A total of 89 SR/NMAs were included. The largest number of NMAs was conducted in China (39.3%), followed by the United Kingdom (12.4%) and the United States (9.0%). Reviews were published between 2010 and 2018, with the majority published between 2015 and 2018. More than 90 different CAM therapies appeared at least once, and the median number per NMA was 2 (IQR 1–4); 20.2% of reviews consisted of only CAM therapies. Dietary supplements (51.1%) and vitamins and minerals (42.2%) were the most commonly studied therapies, followed by electrical stimulation (31.1%), herbal medicines (24.4%), and acupuncture and related treatments (22.2%). A diverse set of conditions was identified, the most common being various forms of cancer (11.1%), osteoarthritis of the hip/knee (7.8%), and depression (5.9%). Most reviews adequately addressed a majority of the PRISMA NMA extension items; however, there were limitations in indication of an existing review protocol, exploration of network geometry, and exploration of risk of bias across studies, such as publication bias.
The use of NMA to assess the effectiveness of CAM interventions is growing rapidly. Efforts to identify priority topics for future CAM-related NMAs and to enhance methods for CAM comparisons with conventional medicine are needed.
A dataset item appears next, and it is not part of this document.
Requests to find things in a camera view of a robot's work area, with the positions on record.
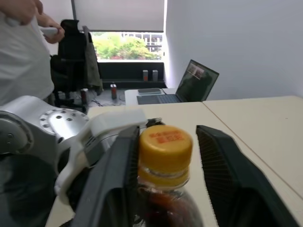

Systematic review registration
The use of complementary and alternative medicine (CAM) interventions is common [1,2,3,4,5,6], and the number of randomized controlled trials (RCT) and systematic reviews related to CAM interventions have previously been shown to be on the rise [7, 8]. As physicians are sometimes hesitant to discuss the use of CAM therapies with patients due to a lack of comfort in addressing related questions, there is a need to ensure rigorous scientific evidence of their benefits and harms is available [9, 10]. Past research has suggested that reviews of CAM interventions have been associated with certain areas of strength and weakness in terms of rigor relative to systematic reviews of other types of interventions , and challenges regarding clinical trial design and priority setting have also been identified .
Network meta-analysis (NMA) is a generalization of traditional pairwise meta-analysis [13, 14] and the use of NMA has grown rapidly in recent years [15,16,17]. NMA is of considerable value to researchers, analysts, and decision-makers when dealing with clinical scenarios requiring the comparison of multiple alternative therapies, as well as scenarios where there exists both direct and indirect evidence of relevance to the research question at hand [18, 19]. Methodologic research related to the conduct of NMA has also grown rapidly, and its use is also supported by helpful implementation tools including reporting guidance, overviews of adapted procedures for judging the strength of evidence, and published considerations for critical appraisal by decision-makers [20,21,22,23].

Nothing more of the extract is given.